君にはイグドラル様のお言葉に従い、我が故郷まで足を運んでほしい。
もちろん今すぐにという訳じゃあない。今回の件はエルアリア様にも報告し、許しを求める。
おそらくだが、来年の守護都市遠征で共和国によることになるだろう」
遠征というのは荒野の奥地にいる上級の魔物を綺麗に掃除しようという大きな作戦の事で、5年から10年おきに行われている。
前々回の竜の襲撃で大きな被害が出たこと、前回の竜の襲撃が予想よりかなり早かったことが原因で長らく行われていなかったのだが、それがどうやら来年実施されるらしい。
「わかりました。よっぽどおかしなことが起きない限りはお邪魔させてもらおうと思います。
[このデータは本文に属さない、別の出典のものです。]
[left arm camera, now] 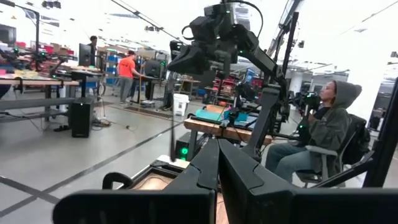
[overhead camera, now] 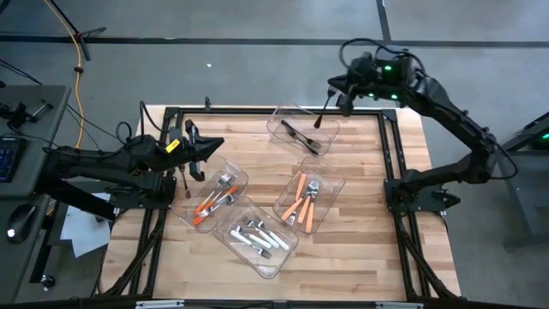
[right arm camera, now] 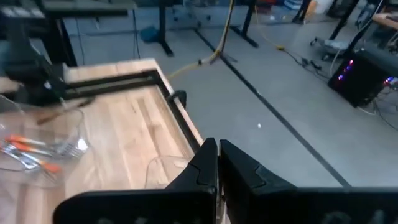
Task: Sort silverware by color (type)
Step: Put the black fork into the top transparent bin
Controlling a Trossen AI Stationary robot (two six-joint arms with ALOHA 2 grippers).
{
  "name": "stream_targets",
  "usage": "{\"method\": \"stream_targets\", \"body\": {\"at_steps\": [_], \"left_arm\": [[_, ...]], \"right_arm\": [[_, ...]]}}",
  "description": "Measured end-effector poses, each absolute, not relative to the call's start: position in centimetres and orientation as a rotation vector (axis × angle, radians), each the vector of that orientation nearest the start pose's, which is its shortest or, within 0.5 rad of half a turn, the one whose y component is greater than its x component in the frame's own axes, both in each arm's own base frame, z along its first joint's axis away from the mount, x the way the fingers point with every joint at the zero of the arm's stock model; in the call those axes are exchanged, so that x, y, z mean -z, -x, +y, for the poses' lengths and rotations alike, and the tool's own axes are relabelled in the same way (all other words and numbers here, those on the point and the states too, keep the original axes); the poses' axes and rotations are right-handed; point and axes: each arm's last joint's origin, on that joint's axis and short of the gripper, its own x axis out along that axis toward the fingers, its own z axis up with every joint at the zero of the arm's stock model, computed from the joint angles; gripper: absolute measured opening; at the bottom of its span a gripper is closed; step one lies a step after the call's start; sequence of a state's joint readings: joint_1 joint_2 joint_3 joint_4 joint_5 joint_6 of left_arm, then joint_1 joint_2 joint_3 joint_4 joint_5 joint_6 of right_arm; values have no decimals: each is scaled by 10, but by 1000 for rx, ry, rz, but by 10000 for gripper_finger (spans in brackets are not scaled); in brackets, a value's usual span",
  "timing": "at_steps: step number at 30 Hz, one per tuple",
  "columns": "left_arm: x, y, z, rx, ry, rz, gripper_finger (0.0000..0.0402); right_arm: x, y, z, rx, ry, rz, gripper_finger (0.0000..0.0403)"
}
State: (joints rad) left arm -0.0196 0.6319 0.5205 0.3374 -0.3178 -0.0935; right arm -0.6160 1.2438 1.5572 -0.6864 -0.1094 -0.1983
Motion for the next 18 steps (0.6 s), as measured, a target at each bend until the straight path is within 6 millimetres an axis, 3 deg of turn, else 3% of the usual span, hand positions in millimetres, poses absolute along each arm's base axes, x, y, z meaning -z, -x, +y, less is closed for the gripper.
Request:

ただ来年までに共和国の礼儀作法とか、その辺を教えてもらっても良いですか」
ちょっと気安い態度をしたぐらいで背中から斬りかかられて心を折らなければいけないのはちょっと面倒です。
「それは私が教えてあげるよ。
……ただその、先に謝っておくけど、共和国の、特に私達エルフはさっきの馬鹿みたいに傲慢で人を見下す小物が多いから、ちゃんとしてても仲良くはしない方が良いと思う。
セージ君が悪いって訳じゃあなくて、そもそも他所の人と仲良くする気が無い人ばっかりだから」
「ああ、そうなんですね」
そうなんだろうなぁとは思っていたけれど、空気を呼んで相槌を打つにとどめておいた。
「それじゃあこちらの話はこれで終わりになる。
アリスの事もある。折角だから泊まっていって欲しい所だけれど、どうだろう」
「ああ、そうですね。アリスさんに家に来てもらっても良いんでしょうけど、お言葉に甘えさせていただきます」
「良かった。イグドラル様が認めた子をもてなしもせずに帰らせては族長代行の名が泣いてしまうところだった。
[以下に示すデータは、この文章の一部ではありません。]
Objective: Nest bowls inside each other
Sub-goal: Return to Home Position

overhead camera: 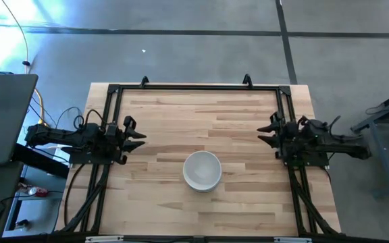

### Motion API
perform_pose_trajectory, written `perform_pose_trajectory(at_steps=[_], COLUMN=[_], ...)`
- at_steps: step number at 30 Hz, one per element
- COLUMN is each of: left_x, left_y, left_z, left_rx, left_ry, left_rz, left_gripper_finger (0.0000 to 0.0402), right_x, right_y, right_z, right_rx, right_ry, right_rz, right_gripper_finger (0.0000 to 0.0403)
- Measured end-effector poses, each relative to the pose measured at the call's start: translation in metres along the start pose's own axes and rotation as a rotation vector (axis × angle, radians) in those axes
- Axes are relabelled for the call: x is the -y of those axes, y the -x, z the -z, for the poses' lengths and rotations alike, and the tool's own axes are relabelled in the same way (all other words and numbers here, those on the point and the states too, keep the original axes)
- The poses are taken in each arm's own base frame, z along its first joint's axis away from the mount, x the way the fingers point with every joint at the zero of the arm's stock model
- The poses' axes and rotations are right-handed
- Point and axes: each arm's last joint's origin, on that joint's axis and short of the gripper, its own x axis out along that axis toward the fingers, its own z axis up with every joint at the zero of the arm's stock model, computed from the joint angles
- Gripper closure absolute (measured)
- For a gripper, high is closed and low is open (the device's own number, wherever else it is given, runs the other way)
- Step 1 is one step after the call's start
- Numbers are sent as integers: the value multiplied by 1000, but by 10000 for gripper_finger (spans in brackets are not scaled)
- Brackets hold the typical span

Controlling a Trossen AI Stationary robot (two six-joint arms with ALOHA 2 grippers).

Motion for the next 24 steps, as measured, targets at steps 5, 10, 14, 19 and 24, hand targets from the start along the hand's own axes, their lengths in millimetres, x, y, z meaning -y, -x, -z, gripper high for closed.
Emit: perform_pose_trajectory(at_steps=[5,10,14,19,24], left_x=[0,0,0,0,-1], left_y=[0,0,0,0,0], left_z=[0,2,5,5,7], left_rx=[-1,-26,-48,-50,-75], left_ry=[3,0,3,17,8], left_rz=[4,2,0,1,-1], left_gripper_finger=[302,302,302,302,302], right_x=[0,1,1,1,1], right_y=[-1,-2,-2,-2,-2], right_z=[15,31,41,42,46], right_rx=[-41,-92,-100,-113,-161], right_ry=[-16,-24,-22,-13,-6], right_rz=[1,3,4,4,5], right_gripper_finger=[284,284,284,284,284])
君の家には部下を使いに出すよ。もちろん礼儀を弁えたものをね」
アーレイさんは冗談めかしてそう言ったが、目は笑っていないしアリスさんはうんうんと深く頷いている。
アリスさんがフランクすぎて実感がまだわかないが、エルフってそんなに態度悪いんだろうか。
まあ態度が悪くなくてもそもそも守護都市は喧嘩っ早い人多いからなぁ。
エルフの人が外に出ないのって人間の町が嫌いってのもあるかもしれないけれど、喧嘩にならないように気を付けてるってのもありそう。
その後、私は大使館で共和国料理でもてなされ、一晩を明かすこととなった。
食事中の会話でスナイク家に触れることがあったのだが、その際にアーレイさんが気になることを言っていた。
「僕はスノウの願いを知っている。
それを教える事は出来ないが、スノウがその願いを諦めることは絶対にないと確信している。
だから僕は彼が国を裏切ったと聞いたとき、死んだと思ったよ。
死体は見つかっていないそうだけどね、僕にはスノウが生きているとは思えない」
……なんだろう。
みんながスノウさんは死んだと念を押してくる。
私は生きてると思うんだけどな。
根拠はまあ、確かなものはないんだけどさ。
きっと適当なタイミングで、いやぁ、死ぬかと思ったよと、けろっとした顔で出てきて驚く私たちの顔を見て笑いそうだからね。
あの人はそんな人だからね。
ちなみに話は変わるが、お風呂でもベッドでもアリスさんがべったりとくっついて離れなかったが、結果的には無害だったと言っておく。
「いけず」
アリスさんは体が治ったら牢屋の中に入った方が良いと思います。